##### Records for this task #####

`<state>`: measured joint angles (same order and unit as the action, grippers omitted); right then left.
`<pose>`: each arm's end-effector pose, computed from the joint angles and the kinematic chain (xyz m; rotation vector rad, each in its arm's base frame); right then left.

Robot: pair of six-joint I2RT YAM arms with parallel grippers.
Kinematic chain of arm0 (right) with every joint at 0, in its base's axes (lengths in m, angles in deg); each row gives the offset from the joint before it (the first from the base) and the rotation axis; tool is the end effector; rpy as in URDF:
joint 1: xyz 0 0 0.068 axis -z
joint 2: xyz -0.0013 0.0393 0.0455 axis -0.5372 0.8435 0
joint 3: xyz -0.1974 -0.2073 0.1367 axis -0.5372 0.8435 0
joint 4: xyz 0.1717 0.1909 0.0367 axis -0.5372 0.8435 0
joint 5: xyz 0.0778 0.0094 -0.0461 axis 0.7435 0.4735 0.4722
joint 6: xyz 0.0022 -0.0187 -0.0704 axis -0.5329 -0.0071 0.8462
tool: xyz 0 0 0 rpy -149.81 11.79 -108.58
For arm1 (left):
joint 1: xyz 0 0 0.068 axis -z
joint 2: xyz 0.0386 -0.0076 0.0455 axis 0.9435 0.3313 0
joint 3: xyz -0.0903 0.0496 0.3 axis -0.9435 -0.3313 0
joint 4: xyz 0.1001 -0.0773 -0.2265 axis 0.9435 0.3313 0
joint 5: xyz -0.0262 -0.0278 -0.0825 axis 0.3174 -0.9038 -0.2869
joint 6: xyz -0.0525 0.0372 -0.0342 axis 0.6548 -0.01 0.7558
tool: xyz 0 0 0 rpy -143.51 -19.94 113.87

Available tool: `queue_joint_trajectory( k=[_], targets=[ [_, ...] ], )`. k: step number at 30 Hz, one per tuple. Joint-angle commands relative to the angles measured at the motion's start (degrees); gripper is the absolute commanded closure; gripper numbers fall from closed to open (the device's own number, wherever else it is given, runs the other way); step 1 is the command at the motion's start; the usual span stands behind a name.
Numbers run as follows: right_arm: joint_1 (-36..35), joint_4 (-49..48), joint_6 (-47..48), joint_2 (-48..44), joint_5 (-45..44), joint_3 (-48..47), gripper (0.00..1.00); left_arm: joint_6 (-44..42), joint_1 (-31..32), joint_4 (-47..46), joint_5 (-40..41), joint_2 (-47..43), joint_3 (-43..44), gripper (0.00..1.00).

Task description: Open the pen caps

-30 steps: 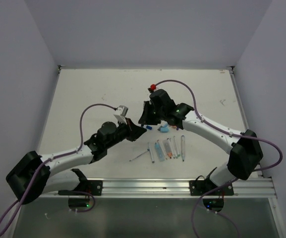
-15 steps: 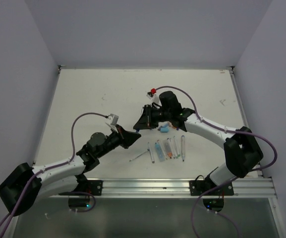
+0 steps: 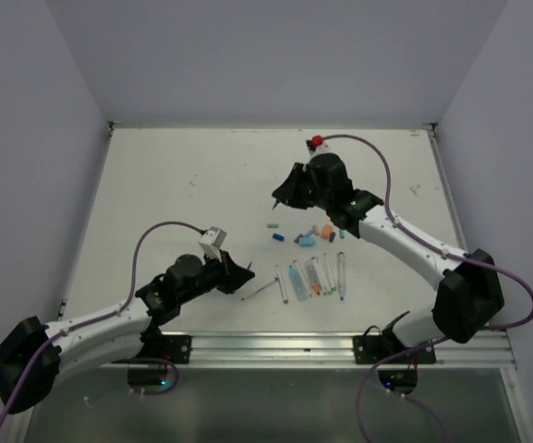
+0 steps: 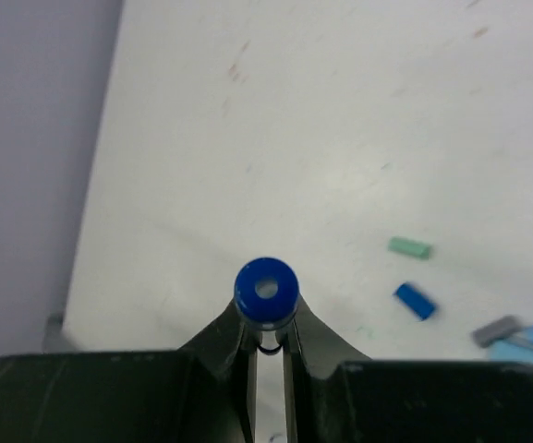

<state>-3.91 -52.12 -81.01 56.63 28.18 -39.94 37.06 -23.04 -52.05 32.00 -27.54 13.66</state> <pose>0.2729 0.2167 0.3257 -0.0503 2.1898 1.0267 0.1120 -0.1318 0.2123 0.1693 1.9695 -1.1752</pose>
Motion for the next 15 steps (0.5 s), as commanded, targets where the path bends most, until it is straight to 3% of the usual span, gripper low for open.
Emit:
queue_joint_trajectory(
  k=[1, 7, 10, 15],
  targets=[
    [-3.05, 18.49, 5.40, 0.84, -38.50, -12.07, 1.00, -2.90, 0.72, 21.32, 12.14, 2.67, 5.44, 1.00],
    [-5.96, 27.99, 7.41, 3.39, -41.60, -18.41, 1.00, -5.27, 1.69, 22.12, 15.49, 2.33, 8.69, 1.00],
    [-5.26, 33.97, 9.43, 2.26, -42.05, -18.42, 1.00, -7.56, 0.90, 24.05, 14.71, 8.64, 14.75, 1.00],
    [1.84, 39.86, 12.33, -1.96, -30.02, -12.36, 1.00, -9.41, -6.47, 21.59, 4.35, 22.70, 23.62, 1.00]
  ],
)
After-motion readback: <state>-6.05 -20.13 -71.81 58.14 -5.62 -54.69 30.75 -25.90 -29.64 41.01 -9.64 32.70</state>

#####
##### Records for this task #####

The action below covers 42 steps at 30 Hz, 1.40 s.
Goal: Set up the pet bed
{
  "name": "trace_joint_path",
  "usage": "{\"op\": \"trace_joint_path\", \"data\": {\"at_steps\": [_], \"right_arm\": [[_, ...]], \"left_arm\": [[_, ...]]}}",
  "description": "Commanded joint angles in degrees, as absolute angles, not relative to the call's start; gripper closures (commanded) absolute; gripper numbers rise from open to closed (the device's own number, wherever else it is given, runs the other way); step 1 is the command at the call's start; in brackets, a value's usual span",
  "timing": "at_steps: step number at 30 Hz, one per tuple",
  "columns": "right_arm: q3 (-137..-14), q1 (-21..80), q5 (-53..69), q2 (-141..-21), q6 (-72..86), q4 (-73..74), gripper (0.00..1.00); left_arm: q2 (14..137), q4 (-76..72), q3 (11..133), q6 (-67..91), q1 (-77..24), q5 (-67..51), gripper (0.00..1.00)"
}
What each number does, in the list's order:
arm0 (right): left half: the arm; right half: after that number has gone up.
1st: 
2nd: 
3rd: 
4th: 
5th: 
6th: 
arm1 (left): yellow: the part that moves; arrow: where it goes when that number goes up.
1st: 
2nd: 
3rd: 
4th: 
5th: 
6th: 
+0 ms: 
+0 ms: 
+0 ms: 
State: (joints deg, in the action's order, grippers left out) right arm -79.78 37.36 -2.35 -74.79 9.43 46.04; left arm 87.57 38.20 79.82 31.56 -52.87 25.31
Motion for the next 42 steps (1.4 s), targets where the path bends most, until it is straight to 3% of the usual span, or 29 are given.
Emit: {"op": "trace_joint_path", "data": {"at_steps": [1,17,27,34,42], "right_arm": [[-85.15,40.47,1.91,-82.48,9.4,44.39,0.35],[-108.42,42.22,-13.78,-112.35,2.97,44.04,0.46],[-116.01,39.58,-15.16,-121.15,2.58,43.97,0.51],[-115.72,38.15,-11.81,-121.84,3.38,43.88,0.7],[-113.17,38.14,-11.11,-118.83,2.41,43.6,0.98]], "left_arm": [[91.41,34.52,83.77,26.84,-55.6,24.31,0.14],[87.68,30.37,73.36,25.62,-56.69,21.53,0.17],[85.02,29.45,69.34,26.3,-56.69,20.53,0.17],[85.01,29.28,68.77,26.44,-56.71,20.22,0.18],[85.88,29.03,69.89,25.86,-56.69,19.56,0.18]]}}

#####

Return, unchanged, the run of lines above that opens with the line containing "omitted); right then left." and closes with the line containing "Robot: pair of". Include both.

`<state>`: measured joint angles (same order and unit as the action, grippers omitted); right then left.
`<pose>`: each arm's end-effector pose, computed from the joint angles and the kinematic chain (xyz m; rotation vector rad, each in its arm's base frame); right then left.

Robot: pair of six-joint I2RT YAM arms with parallel grippers.

No other output was requested.